Klient, który zamówił sobie nowego Mac’a poinformował na swoim blogu o mało przyjemnej niespodziance. Po podniesieniu wieka pudełka zauważył, że to nie jest piękny MacBook 12″, tylko uszkodzony MacBook 12″!
Skargę złożył właściciel firmy produkującej akcesoria do sprzętów Apple. Pudełko z komputerem zostało dostarczone przez kuriera w nienaruszonym stanie ale kiedy je otworzył zobaczył, że na spodzie obudowy są 2 paskudne wgniecenia.
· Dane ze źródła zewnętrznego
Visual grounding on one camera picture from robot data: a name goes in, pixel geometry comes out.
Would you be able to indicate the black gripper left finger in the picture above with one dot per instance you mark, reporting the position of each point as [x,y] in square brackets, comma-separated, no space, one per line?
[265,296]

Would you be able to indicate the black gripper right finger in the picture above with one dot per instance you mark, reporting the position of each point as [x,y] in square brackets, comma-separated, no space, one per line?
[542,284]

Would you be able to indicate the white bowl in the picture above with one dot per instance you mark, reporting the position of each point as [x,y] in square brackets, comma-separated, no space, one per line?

Według niego przyczyną uszkodzenia było to, że pudełko z komputerem było potrącane i przygniatane w trakcie transportu, co spowodowało, że europejski zasilacz zmieniał swoje położenie przez co wbijał się krawędziami w spodni panel MacBooka.
Nie pomogła nawet skrócona instrukcja obsługi, która znajdowała się pomiędzy adapterem, a komputerem. Strach pomyśleć jak wyglądałyby wgniecenia gdyby tego „dystansu” tam nie było.
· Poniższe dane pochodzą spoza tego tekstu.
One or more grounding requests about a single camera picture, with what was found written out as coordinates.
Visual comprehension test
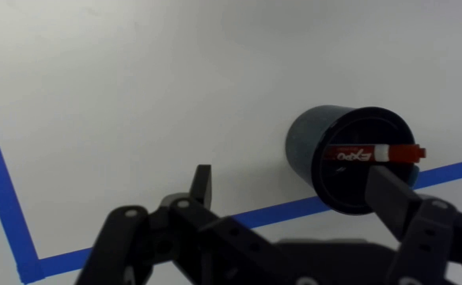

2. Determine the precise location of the dark blue enamel mug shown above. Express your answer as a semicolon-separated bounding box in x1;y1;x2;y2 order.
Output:
283;103;422;216

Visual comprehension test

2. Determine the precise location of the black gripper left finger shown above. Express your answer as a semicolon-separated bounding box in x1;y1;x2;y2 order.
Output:
73;164;283;285

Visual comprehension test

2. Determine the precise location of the orange Expo marker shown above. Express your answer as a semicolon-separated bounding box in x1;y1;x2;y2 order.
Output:
321;143;429;165

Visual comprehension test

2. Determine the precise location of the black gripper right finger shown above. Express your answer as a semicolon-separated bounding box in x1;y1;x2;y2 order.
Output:
364;165;462;285

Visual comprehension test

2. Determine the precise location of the blue tape line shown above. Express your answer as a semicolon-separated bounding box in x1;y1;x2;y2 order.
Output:
0;86;462;285
Niezadowolony właściciel mówi, że taka sytuacja nie powinna się dziać w przypadku dystrybucji Amerykańskiej Apple ponieważ bolce zasilacza US składają się w jego obudowę, co by wyjaśniało dlaczego, zazwyczaj drobiazgowi inżynierowie z Cupertino, nie zauważyli problemu przed rozpoczęciem sprzedaży.
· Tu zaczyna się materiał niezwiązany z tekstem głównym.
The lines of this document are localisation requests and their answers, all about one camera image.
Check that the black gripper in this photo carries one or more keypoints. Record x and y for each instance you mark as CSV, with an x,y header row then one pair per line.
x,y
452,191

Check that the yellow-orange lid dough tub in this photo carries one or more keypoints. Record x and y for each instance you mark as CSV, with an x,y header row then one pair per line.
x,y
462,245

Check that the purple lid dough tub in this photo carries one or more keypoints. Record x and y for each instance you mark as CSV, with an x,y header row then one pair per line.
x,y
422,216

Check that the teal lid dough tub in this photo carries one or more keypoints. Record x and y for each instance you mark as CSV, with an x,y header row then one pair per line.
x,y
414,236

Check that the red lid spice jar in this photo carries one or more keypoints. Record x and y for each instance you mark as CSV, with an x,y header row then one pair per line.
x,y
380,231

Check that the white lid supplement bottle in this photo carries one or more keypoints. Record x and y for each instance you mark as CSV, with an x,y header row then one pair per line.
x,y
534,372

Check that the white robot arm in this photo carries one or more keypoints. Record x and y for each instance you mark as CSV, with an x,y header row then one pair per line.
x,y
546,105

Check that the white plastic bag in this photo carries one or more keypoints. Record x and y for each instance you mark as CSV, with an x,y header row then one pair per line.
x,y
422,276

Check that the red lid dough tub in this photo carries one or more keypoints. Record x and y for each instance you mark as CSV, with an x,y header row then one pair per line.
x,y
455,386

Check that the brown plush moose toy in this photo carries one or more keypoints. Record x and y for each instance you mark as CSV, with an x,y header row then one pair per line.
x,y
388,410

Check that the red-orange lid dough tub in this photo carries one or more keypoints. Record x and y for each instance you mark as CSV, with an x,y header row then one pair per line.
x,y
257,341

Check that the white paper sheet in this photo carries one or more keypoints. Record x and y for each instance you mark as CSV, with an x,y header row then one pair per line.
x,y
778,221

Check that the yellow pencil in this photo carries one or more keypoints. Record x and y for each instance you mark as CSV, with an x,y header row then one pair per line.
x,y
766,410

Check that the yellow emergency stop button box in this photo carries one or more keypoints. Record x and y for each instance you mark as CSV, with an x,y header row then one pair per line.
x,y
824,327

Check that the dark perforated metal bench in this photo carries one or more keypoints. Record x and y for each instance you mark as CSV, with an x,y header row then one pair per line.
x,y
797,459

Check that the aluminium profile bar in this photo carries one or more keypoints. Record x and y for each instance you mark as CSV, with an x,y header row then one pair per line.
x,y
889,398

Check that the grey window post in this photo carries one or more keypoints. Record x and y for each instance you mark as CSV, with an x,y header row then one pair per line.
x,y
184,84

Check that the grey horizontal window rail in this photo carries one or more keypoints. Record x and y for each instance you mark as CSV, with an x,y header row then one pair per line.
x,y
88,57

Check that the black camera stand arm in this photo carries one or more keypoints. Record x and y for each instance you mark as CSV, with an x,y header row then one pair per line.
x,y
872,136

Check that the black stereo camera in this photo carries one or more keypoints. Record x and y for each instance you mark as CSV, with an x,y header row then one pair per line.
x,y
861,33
Firma Apple, po zapoznaniu się z sytuacją, podobno niezwłocznie zaproponowała, że uszkodzony MacBook 12″ zostanie wymieniony na nowy.
Jeśli zamawialiście nowego Maca to po rozpakowaniu upewnijcie się, że pod spodem jego obudowy nie kryją się wgniecenia, które nie są zamierzonym elementem designu Jonego Ive’a.